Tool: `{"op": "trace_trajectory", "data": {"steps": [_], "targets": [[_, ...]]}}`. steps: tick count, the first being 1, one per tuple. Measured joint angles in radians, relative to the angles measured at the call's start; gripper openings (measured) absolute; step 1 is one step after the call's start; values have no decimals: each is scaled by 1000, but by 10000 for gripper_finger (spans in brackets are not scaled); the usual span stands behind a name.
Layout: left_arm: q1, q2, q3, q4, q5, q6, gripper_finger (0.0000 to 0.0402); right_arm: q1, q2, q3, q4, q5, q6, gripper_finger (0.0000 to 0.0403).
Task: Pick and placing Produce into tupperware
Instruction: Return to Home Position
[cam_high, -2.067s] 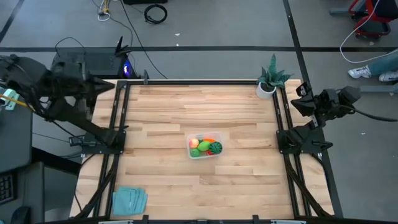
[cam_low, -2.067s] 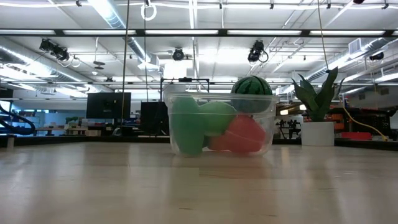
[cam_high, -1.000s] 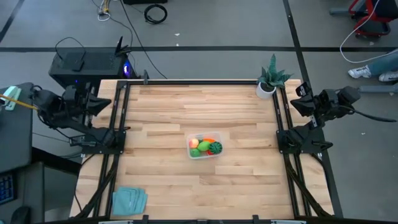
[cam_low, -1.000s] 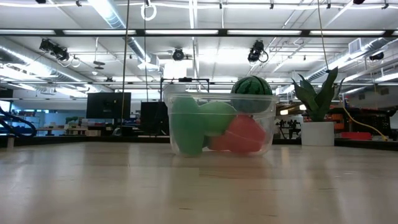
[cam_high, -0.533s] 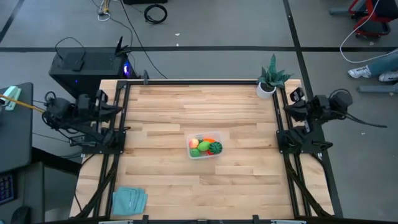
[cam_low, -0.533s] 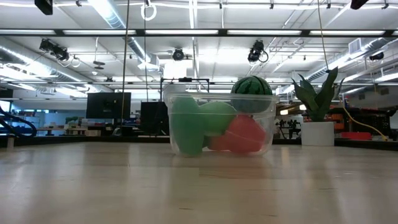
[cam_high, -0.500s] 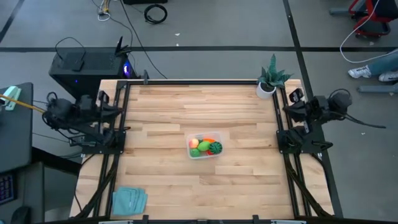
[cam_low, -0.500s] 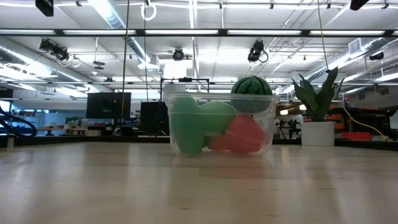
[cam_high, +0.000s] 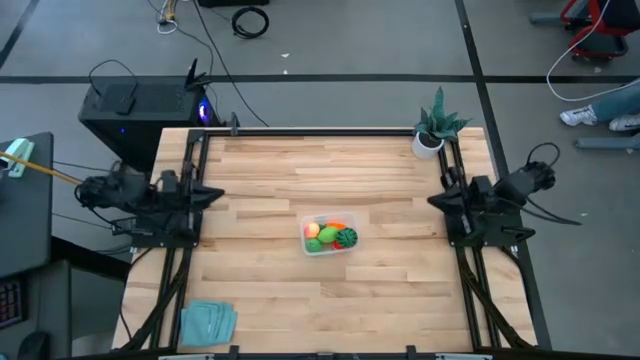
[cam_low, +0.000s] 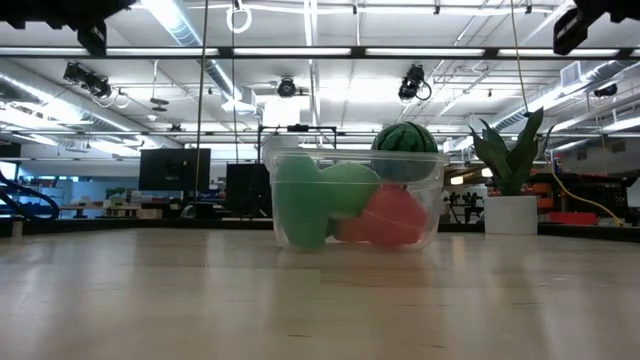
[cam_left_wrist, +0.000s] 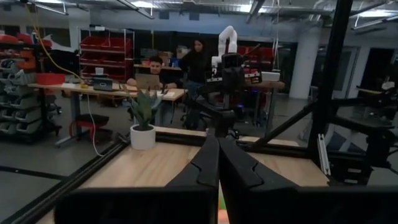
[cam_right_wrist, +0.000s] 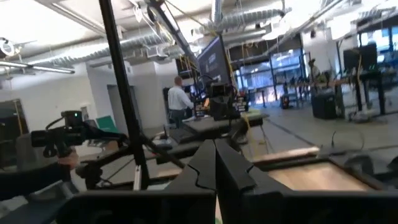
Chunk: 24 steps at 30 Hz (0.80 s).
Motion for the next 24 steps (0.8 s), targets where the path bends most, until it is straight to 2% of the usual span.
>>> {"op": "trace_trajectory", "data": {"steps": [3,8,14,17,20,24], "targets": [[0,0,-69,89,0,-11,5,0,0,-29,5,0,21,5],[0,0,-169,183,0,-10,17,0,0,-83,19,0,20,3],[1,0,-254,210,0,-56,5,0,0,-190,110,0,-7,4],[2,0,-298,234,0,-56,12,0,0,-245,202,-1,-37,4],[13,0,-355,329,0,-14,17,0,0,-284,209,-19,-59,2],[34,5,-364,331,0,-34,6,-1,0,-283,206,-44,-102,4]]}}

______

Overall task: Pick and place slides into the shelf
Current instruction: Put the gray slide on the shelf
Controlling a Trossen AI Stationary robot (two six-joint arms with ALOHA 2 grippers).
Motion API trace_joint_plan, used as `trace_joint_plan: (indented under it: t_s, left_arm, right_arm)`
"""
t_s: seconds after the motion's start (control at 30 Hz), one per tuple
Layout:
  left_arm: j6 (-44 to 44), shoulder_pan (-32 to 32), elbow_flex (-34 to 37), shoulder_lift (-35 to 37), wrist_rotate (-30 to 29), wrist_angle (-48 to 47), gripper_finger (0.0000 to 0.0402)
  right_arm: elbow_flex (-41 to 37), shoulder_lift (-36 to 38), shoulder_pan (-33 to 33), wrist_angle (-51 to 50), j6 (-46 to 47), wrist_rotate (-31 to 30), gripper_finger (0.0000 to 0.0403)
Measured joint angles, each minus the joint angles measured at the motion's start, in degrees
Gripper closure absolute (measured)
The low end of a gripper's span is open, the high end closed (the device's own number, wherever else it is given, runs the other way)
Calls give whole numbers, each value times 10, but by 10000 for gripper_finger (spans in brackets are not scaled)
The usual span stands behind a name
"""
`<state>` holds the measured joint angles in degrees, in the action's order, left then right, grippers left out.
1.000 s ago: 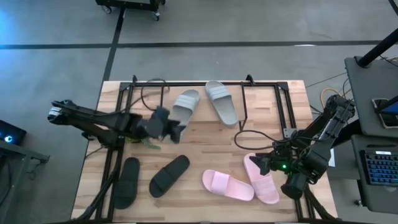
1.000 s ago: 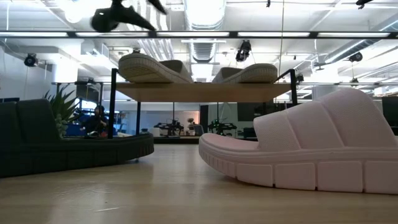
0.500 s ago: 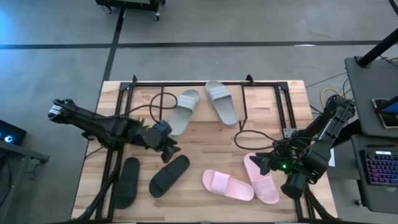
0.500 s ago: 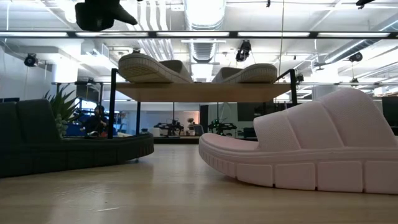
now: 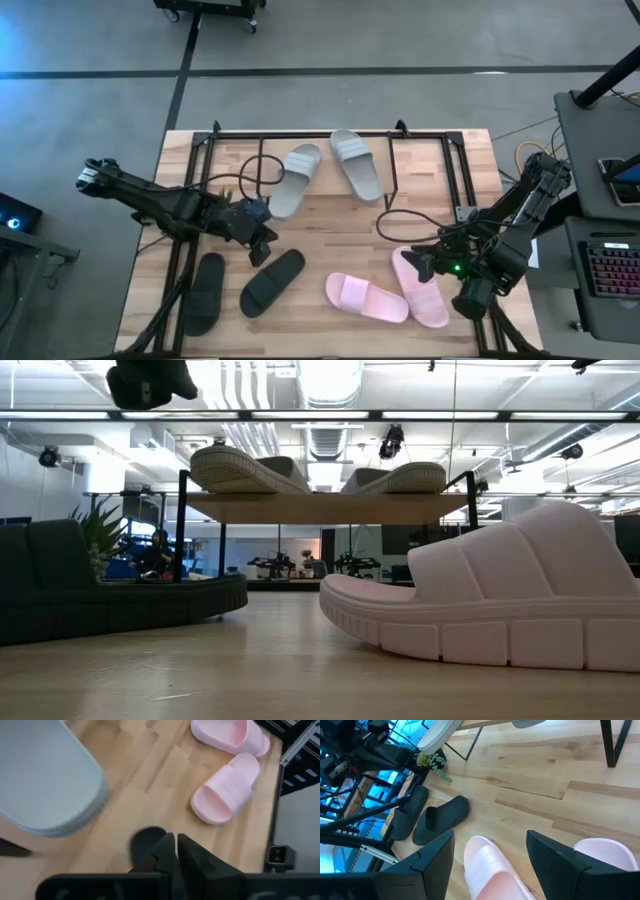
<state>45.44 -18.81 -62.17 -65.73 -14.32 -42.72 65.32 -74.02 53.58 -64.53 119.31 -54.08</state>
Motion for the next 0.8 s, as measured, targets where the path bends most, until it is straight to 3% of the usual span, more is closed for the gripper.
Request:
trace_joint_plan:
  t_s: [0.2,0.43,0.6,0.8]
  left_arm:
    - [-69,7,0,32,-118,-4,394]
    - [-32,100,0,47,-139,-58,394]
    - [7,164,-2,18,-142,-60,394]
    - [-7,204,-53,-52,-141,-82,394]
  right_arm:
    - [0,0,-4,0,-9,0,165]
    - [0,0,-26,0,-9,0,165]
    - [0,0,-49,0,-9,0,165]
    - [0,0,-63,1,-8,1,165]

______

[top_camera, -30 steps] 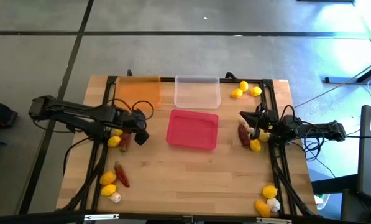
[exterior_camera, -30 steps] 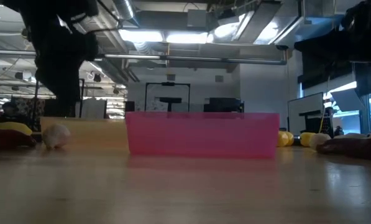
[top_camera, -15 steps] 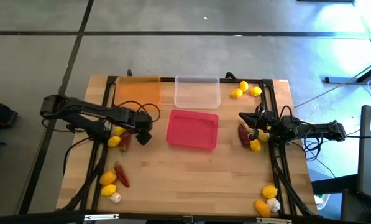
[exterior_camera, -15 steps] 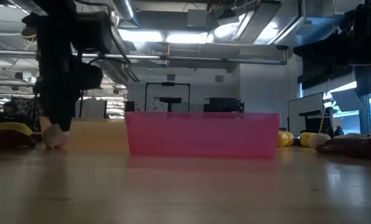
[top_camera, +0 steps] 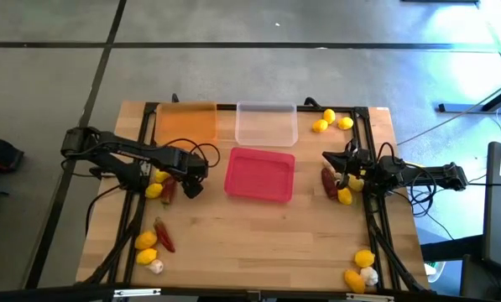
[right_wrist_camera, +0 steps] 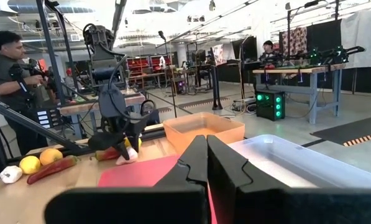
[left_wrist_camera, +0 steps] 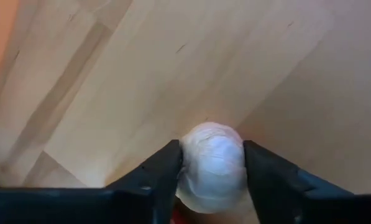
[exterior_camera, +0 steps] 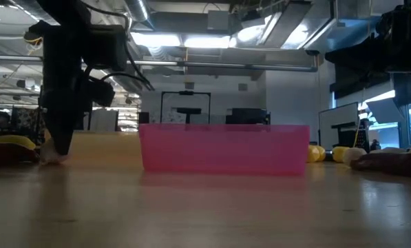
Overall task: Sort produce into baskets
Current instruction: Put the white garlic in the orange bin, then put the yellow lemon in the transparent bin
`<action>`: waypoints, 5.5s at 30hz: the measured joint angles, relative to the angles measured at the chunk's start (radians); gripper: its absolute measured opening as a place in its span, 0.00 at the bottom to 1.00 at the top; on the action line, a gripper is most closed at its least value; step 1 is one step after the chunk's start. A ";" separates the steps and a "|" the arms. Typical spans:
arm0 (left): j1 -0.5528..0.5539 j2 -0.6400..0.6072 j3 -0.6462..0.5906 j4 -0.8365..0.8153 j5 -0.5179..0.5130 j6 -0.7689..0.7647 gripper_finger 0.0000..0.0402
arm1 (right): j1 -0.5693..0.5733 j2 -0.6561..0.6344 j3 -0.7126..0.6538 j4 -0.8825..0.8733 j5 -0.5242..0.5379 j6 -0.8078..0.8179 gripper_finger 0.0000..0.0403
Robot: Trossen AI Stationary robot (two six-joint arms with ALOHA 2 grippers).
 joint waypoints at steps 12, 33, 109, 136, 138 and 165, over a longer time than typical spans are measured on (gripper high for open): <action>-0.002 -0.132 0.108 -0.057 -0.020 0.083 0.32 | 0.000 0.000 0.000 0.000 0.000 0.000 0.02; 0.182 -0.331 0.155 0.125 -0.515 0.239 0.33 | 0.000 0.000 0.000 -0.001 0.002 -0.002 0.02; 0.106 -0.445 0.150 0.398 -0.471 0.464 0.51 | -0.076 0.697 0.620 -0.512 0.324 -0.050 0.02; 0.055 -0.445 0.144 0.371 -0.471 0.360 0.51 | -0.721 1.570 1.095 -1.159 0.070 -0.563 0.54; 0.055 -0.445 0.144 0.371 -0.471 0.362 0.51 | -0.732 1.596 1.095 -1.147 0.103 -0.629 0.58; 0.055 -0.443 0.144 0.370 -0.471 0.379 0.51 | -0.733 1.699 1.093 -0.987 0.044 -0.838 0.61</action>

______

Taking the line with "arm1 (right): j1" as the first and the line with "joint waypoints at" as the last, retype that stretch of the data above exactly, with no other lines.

arm1 (right): j1 -0.5693..0.5733 j2 -0.6561..0.6344 j3 -0.7126..0.6538 j4 -0.8825..0.8733 j5 -0.5242..0.5379 j6 -0.8078..0.8179 gripper_finger 0.0000..0.0403
Robot: Trossen AI Stationary robot (two six-joint arms with ALOHA 2 grippers).
 joint waypoints at steps 12, 33, 109, 136, 138 and 165, over a longer time than typical spans are measured on (gripper high for open): <action>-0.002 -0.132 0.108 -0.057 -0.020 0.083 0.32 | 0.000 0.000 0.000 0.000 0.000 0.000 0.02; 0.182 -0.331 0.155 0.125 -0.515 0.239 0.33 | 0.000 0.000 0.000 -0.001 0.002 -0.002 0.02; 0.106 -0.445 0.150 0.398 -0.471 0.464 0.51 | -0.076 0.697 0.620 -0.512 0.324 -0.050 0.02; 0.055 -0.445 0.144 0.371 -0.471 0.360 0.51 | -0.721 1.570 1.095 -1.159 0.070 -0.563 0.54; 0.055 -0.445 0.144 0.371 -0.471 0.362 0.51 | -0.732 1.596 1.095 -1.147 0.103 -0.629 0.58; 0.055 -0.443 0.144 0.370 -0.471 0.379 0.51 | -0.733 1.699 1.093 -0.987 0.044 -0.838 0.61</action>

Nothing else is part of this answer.